Anjou Ridge Ribs



Fig. 19.—Angers, Cathedral.

Since the Anjou churches possessed naves of wide span, it is not surprising to find that their builders soon added ridge ribs beneath the vault. That these were not mere cover-joints to conceal an irregular intersection of the masonry, as Choisy suggests,[162] would seem to be proved by the fact that the courses meet in a straight line at the ridge in by far the greater number of Anjou churches in which they are employed,—for example in La Couture at Le Mans [(Fig. 20)], Airaines,[163] and numerous churches with small torus ribs, as well as by the fact that such ridge ribs are sometimes omitted even when the masonry is laid up in courses of equal width and therefore interpenetrating at the ridge, as in Avesnières (Mayenne)[164] near Laval. If not, however, primarily a cover-joint, these ribs did at least possess both a structural and decorative quality. In the first place they helped to keep the keystone of the diagonals rigidly fixed during the building process, and furthermore, they gave an absolutely straight line to the vault crown which was always difficult to adjust, particularly in a vault of large size. One of the best and earliest examples of the employment of such ribs appears in the nave of Notre Dame-de-la-Couture at Le Mans [(Fig. 20)] which dates from about 1200, and a later example is afforded by the church of Saint-Avit-Sénieur (Dordogne),[165] where the vaults are of the thirteenth century and replace an original series of domes on pendentives of true Perigord type.

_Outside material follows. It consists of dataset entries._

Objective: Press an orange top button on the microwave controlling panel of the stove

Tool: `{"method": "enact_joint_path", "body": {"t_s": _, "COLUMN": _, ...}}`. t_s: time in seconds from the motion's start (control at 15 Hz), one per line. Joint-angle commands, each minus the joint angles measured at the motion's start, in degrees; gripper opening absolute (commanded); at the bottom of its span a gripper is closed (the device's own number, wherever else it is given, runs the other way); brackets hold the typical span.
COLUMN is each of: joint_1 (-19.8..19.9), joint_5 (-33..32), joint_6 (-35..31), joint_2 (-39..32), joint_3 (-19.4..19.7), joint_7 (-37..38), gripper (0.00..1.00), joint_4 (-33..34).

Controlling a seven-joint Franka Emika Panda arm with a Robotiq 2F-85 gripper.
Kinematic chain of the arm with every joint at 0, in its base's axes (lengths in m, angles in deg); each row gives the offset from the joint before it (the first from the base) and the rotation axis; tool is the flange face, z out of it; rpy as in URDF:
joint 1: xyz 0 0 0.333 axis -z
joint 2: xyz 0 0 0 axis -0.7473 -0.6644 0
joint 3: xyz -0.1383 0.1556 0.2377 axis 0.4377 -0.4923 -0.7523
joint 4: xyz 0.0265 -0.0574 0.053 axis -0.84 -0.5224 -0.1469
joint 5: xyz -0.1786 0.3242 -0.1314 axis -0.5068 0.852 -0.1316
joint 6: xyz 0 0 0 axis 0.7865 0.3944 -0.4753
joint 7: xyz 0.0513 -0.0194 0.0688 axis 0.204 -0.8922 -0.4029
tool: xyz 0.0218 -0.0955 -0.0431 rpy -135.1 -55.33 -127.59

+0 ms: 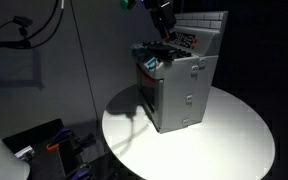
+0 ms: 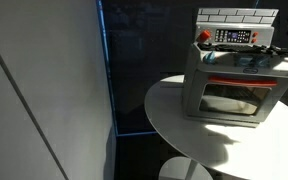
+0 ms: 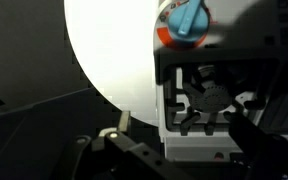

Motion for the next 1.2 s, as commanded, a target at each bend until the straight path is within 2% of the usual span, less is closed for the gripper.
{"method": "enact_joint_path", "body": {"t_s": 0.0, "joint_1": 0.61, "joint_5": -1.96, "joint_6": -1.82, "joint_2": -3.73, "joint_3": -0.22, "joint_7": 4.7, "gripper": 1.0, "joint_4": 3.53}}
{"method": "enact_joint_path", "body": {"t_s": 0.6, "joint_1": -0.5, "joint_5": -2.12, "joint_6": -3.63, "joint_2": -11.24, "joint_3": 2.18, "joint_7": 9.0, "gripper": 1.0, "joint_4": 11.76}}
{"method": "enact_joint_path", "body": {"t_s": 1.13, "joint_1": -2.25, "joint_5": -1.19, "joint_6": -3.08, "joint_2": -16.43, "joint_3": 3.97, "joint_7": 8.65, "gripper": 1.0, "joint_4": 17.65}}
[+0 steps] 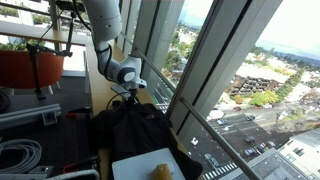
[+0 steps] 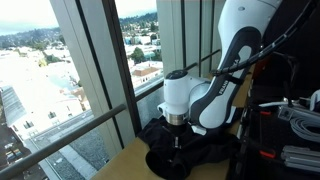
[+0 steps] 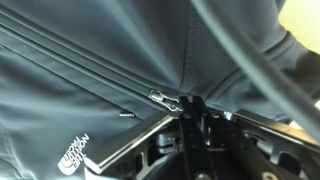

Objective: Close the zipper of the black vest

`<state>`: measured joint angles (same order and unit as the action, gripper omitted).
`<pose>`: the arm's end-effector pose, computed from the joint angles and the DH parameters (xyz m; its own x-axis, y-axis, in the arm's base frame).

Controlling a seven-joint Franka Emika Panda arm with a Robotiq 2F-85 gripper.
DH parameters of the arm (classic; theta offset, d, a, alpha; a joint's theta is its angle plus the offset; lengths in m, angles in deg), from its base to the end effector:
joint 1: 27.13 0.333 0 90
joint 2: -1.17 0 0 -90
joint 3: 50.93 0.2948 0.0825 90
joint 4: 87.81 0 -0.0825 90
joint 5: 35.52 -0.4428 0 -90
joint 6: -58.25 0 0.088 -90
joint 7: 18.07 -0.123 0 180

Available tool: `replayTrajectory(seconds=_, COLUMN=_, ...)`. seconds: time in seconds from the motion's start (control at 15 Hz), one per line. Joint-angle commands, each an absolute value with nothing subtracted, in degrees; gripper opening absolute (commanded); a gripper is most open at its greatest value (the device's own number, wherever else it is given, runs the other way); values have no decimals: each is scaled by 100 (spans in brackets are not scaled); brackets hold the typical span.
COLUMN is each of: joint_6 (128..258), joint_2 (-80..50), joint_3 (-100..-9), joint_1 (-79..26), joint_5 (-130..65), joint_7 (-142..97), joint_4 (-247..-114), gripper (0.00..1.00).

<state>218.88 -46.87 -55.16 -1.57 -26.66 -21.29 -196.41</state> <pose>0.5787 0.2284 -0.0208 0.8803 0.4699 0.0648 0.4615 -0.8801 0.1119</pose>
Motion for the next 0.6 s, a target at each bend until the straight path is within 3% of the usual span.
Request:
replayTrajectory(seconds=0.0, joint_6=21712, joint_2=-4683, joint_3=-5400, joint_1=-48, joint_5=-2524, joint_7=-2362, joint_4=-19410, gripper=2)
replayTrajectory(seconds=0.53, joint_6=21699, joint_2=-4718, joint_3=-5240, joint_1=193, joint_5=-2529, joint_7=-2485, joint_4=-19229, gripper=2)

Fig. 20.—LeMans, Notre Dame-de-la-Couture.

In all of the Anjou vaults thus far discussed, the ribs are of comparatively heavy section and placed entirely beneath the vault surface, but there was to be a decided change in the thirteenth century. It has already been noted that domed up vaults could be erected almost without centering and exerted little if any pressure upon the ribs beneath them. Realizing this, the builders of Anjou soon began to reduce the size of the ribs until they became little more than torus mouldings running along the groin and ridge of the vault. As an actual fact, however, these torus mouldings were carved upon a sunken rib flush with the surface of the panel, which, if it no longer furnished a support for the vault, at least formed a sort of permanent centering dividing the surface to be vaulted into distinct severies and marking the line of their intersection in an absolutely correct curve. Such vaults are closely allied to those of groined type, the ribs playing practically the same part as those of brick in Roman concrete vaulting. Since, however, in the Anjou system the ribs always were merely a permanent centering which could easily be removed without destroying the vault, a sunken centering was quite as efficient in serving the purpose of vault division while the torus afforded a certain amount of surface decoration.

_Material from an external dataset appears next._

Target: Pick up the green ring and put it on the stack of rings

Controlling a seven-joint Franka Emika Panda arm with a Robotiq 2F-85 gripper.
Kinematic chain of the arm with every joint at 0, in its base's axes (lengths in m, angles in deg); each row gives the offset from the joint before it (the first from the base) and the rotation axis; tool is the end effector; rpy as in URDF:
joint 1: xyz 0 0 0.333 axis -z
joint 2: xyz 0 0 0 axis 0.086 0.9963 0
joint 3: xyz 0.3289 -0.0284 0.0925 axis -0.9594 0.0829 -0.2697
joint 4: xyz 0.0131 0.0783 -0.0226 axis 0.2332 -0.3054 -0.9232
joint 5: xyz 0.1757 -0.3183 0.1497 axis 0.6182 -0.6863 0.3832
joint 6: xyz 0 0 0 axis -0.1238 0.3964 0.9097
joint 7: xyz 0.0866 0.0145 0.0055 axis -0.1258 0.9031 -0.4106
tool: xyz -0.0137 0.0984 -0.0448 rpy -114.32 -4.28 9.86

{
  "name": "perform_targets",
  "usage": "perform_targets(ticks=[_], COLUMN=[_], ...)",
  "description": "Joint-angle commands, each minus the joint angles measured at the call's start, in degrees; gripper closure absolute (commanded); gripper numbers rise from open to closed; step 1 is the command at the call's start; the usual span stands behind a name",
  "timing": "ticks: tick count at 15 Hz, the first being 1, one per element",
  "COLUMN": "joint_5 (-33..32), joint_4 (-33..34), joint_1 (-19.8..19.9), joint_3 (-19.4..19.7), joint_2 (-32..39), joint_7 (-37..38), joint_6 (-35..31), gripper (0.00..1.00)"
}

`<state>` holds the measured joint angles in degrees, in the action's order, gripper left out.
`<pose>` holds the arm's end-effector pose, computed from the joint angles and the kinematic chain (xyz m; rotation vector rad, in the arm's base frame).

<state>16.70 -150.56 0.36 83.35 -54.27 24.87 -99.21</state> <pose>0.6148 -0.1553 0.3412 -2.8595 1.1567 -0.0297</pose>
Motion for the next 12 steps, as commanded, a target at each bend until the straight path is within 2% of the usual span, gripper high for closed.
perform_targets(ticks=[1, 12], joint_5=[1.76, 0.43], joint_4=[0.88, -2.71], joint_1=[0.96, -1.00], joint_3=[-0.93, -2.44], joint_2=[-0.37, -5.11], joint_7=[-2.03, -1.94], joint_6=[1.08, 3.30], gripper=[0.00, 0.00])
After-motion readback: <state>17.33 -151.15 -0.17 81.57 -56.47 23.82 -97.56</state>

Of this typical Anjou construction, there are numerous examples. At Poitiers, in the church of Sainte Radegonde the ribs are of reduced size but not quite flush with the vault surface and the same is true at Saint-Hilaire—Saint-Florent near Saumur (Marne-et-Loire),[166] while the choir and transept of Angers cathedral [(Fig. 19)], and the later bays of the cathedral of Poitiers furnish examples of the standard type. After a short period of experiment, the builders of Anjou became very skillful in the construction of these ribs and vaults and frequently employed them over bays of unusual plan and elevation as, for example, in the chapel north of the choir aisle in Saint Serge at Angers [(Fig. 21)].

An instance of the influence of Anjou construction upon the neighboring territory, as well as of the relationship between this Gothic style and the Romanesque school of Perigord, may perhaps be seen in the Old Cathedral of Salamanca in Spain.[167] Here the three western bays of the nave are covered with ordinary domes but with diagonal ribs beneath them, while the two remaining bays have regular domed up Anjou vaults. The date of this cathedral, cir. 1120-1178, may, perhaps, explain this peculiar combination as being due to an Anjou-Gothic influence displacing one of Perigord-Romanesque, in much the same manner as such an influence displaced the Perigord-Romanesque architecture of western France.